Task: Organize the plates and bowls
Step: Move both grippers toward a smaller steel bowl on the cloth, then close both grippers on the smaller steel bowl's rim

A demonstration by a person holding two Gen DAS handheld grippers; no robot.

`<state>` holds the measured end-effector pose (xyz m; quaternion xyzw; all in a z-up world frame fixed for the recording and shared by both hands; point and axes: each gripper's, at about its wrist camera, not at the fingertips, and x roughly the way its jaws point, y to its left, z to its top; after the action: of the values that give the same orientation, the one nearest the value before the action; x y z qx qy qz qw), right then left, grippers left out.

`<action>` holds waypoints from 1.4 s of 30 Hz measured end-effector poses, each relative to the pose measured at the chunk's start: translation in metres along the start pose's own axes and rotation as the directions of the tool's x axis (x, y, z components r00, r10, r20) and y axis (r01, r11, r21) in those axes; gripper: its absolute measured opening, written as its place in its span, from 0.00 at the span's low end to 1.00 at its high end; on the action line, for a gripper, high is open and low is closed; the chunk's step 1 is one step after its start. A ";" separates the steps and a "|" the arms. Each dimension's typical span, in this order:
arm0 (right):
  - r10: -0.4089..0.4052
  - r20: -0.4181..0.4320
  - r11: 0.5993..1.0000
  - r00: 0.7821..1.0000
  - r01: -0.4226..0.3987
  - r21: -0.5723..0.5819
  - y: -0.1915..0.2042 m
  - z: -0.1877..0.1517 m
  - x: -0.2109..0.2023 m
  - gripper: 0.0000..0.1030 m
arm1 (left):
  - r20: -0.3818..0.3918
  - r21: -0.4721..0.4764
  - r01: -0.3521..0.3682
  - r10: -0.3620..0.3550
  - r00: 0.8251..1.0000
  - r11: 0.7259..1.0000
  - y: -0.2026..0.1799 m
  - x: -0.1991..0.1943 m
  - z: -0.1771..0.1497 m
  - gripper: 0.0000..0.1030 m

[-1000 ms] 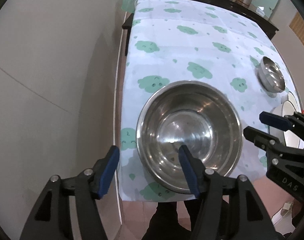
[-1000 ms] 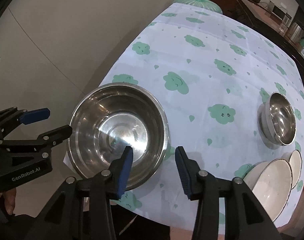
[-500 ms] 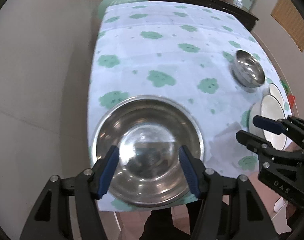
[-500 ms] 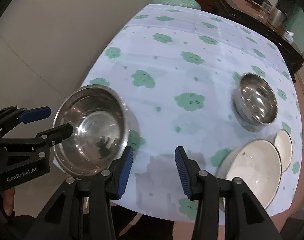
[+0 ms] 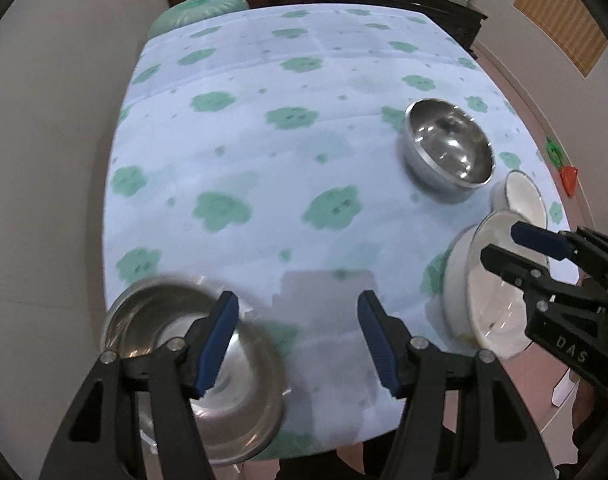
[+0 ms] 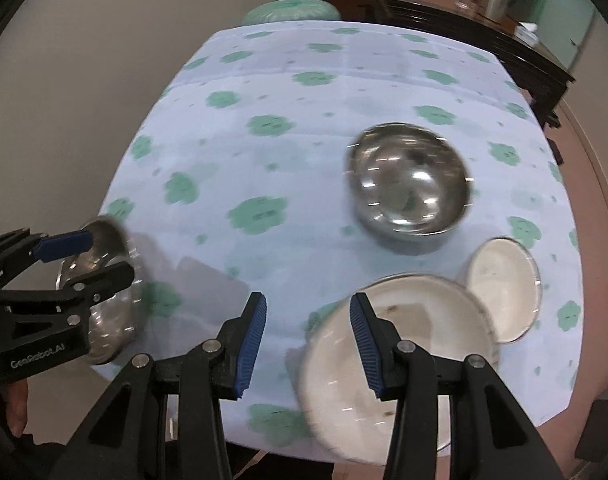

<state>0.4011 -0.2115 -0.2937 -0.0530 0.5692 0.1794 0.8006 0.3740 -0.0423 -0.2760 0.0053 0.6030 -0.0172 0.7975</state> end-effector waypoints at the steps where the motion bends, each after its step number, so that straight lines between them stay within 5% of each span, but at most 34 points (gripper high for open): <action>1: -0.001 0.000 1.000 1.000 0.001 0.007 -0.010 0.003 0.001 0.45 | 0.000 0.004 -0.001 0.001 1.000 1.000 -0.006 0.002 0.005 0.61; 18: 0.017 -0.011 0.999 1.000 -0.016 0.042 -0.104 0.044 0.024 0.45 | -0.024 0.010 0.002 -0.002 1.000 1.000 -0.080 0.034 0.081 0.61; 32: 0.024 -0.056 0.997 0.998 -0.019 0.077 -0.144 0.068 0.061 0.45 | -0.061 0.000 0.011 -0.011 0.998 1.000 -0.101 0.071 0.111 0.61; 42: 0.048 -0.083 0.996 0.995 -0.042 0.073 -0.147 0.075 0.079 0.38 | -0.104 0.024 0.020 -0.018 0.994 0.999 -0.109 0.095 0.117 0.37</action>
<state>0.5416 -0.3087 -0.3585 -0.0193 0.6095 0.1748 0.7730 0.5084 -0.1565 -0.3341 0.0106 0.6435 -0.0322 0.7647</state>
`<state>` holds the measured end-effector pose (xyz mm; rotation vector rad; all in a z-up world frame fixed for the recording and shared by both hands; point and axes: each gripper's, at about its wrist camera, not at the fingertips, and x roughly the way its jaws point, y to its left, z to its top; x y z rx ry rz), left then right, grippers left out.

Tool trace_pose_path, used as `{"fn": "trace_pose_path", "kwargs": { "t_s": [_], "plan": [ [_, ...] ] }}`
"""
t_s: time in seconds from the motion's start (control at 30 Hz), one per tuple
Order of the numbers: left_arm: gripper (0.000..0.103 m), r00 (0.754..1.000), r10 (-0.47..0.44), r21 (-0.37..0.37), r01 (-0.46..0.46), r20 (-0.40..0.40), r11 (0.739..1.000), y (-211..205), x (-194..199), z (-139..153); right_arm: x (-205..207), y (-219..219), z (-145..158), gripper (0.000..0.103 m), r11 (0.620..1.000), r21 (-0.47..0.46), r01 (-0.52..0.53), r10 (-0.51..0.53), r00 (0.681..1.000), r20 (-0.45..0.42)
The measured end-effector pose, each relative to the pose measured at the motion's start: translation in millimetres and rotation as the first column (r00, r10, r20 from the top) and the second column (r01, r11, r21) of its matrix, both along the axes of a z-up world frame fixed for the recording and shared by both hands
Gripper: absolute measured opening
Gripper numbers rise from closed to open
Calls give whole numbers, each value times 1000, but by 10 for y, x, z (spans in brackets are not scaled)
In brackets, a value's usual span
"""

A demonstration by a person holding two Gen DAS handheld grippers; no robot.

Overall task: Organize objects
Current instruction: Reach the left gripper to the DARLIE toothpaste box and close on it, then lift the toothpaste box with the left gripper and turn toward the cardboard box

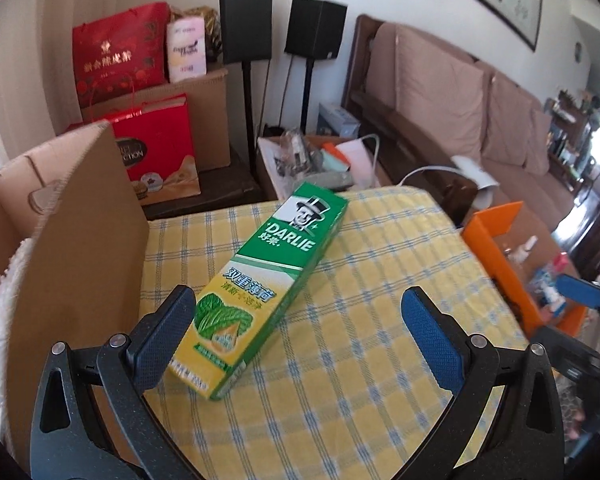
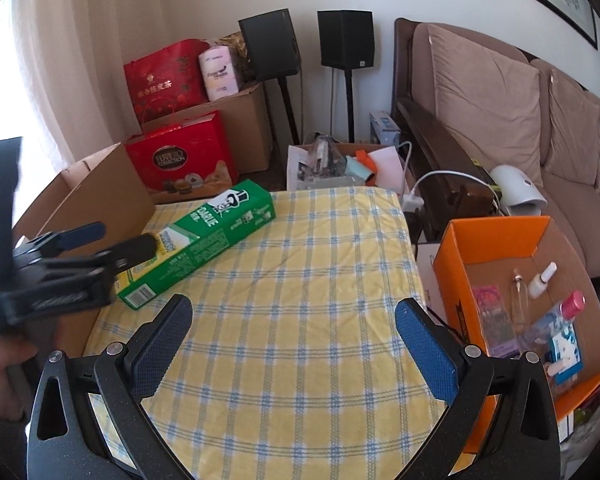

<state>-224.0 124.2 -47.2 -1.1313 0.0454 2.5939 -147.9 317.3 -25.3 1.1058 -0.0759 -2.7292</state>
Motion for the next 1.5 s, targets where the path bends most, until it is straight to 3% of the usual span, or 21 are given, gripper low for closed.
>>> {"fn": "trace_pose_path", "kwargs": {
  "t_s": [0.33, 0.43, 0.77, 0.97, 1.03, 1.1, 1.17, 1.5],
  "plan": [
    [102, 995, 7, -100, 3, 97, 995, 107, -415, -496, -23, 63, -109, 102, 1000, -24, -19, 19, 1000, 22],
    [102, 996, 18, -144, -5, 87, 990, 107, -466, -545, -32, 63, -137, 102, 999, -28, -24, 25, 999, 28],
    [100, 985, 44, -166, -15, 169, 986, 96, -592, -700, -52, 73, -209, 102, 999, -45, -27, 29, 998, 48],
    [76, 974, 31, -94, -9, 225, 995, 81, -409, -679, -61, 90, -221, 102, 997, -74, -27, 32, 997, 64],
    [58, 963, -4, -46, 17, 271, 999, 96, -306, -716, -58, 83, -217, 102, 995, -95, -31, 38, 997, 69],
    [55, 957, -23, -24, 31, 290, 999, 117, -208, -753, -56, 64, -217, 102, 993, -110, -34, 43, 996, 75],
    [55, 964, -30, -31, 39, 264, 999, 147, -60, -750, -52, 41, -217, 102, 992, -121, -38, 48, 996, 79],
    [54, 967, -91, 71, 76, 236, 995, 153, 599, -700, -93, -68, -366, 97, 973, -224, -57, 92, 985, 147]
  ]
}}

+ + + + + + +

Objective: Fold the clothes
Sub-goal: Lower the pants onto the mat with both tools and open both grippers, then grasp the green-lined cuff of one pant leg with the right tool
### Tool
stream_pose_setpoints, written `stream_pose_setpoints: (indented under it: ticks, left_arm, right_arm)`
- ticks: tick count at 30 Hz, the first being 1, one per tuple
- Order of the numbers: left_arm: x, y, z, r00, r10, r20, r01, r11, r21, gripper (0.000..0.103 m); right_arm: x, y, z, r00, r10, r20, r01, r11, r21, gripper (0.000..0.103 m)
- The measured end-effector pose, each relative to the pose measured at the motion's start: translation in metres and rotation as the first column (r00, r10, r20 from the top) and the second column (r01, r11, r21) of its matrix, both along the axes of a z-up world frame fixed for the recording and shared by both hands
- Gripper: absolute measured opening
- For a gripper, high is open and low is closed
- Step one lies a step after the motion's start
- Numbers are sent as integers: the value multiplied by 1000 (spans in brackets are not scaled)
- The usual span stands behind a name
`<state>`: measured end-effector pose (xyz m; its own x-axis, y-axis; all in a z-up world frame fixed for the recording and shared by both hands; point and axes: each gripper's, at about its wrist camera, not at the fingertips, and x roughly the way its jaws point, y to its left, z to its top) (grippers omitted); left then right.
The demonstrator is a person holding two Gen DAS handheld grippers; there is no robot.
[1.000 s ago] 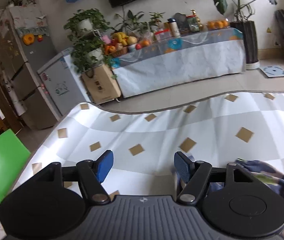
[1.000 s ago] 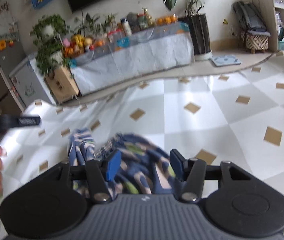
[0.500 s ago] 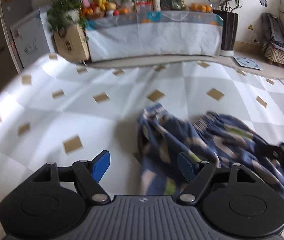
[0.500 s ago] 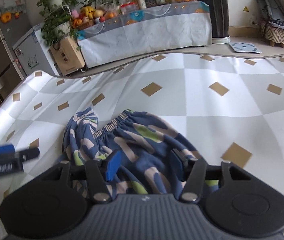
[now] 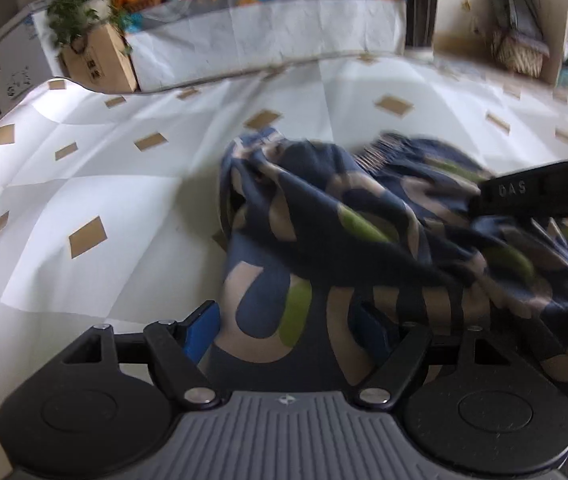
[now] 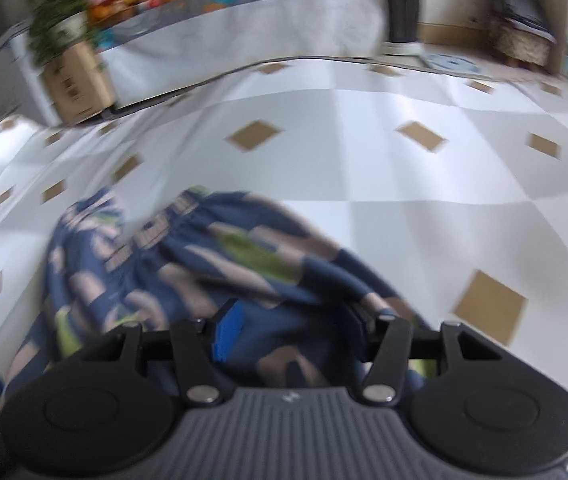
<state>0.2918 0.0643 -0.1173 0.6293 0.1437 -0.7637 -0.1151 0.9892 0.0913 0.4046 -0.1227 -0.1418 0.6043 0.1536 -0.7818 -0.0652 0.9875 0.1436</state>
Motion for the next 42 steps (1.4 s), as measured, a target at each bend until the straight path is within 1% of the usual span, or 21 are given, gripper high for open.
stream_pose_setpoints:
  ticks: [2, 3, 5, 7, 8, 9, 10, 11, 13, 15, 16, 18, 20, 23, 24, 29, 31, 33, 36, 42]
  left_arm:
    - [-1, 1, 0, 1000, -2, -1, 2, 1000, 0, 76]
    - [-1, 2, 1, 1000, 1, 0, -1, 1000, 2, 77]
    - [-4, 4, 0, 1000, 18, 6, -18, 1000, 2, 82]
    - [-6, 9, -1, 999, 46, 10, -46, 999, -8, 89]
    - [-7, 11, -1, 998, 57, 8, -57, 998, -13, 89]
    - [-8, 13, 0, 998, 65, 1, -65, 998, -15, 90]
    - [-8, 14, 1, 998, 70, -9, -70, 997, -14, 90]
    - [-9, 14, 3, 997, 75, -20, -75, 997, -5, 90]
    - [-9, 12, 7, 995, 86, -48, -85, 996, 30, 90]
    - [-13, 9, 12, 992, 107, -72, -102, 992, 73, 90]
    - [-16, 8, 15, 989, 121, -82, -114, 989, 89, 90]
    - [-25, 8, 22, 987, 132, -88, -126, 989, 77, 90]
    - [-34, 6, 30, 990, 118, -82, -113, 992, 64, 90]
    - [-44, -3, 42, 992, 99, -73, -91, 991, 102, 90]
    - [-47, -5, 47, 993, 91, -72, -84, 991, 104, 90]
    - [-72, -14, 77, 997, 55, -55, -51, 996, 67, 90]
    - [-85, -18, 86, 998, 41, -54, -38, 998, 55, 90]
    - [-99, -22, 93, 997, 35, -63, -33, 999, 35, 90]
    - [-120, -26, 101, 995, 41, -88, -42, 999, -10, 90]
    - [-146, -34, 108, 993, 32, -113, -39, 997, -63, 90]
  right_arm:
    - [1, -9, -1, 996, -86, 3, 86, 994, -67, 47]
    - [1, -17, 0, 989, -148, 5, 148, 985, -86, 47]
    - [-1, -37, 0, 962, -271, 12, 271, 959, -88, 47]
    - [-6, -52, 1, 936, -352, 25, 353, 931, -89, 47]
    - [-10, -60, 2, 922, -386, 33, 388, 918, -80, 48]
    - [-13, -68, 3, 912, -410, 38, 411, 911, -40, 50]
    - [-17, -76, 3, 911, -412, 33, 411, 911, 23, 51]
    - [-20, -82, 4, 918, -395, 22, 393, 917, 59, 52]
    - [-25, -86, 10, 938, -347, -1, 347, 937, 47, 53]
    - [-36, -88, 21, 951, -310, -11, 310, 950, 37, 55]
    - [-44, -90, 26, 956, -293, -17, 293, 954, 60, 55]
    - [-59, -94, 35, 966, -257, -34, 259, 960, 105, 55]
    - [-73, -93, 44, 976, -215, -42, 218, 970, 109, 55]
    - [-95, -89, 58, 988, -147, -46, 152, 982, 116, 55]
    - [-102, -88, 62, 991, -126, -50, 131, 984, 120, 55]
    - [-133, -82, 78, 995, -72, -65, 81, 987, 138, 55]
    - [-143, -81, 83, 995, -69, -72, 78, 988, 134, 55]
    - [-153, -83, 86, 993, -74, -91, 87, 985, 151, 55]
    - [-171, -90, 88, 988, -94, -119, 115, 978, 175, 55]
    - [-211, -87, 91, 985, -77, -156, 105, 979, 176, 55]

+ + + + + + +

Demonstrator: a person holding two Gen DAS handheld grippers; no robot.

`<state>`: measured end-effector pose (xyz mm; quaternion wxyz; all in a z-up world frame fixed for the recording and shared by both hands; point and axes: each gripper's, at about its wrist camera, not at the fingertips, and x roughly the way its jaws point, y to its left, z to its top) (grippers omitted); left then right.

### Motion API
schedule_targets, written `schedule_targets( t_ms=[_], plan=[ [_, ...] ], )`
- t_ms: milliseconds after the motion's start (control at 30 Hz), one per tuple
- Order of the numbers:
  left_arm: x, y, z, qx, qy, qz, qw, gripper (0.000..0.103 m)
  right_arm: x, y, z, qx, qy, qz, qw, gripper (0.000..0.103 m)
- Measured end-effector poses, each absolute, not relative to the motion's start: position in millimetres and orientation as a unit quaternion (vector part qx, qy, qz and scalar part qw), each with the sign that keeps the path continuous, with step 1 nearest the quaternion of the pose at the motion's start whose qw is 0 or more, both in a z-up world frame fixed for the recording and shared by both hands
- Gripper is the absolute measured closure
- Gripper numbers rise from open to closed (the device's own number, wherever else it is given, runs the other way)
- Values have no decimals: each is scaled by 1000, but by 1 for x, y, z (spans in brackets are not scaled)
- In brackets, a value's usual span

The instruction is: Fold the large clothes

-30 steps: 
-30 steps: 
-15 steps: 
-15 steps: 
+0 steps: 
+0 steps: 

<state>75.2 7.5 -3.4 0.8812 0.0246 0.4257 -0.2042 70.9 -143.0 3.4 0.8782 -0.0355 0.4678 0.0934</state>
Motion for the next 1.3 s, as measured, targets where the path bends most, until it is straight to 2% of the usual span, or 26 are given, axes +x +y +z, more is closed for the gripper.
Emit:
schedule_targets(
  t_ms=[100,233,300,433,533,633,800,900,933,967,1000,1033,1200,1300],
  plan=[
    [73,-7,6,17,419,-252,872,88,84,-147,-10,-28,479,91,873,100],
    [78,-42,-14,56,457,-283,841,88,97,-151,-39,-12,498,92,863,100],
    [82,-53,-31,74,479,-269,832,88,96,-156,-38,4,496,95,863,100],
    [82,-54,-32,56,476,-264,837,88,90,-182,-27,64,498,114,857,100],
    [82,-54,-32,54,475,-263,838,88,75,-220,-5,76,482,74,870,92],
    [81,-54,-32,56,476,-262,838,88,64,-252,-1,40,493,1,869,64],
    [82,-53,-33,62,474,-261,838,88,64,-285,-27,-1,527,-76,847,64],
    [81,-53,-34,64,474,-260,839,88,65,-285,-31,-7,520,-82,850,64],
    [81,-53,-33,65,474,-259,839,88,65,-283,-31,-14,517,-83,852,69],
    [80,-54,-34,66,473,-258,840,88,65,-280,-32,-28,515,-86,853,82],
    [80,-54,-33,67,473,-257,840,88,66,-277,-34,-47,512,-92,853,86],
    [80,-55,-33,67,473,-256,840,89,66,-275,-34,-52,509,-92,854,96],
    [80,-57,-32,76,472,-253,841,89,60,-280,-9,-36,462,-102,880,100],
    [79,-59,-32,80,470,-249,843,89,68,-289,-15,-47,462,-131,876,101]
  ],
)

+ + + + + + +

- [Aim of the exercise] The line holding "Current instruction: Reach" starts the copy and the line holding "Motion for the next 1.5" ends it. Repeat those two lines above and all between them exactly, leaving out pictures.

- [Exercise output]
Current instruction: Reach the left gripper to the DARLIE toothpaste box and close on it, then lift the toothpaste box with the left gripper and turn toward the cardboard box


<state>-224.0 124.2 -47.2 -1.1313 0.0454 2.5939 -147.9 317.3 -25.3 1.1058 -0.0759 -2.7292</state>
Motion for the next 1.5 s, targets where the path bends most, until it is straight to 3% of the usual span, or 21 are given, gripper low for closed.

Nothing else belongs in this output.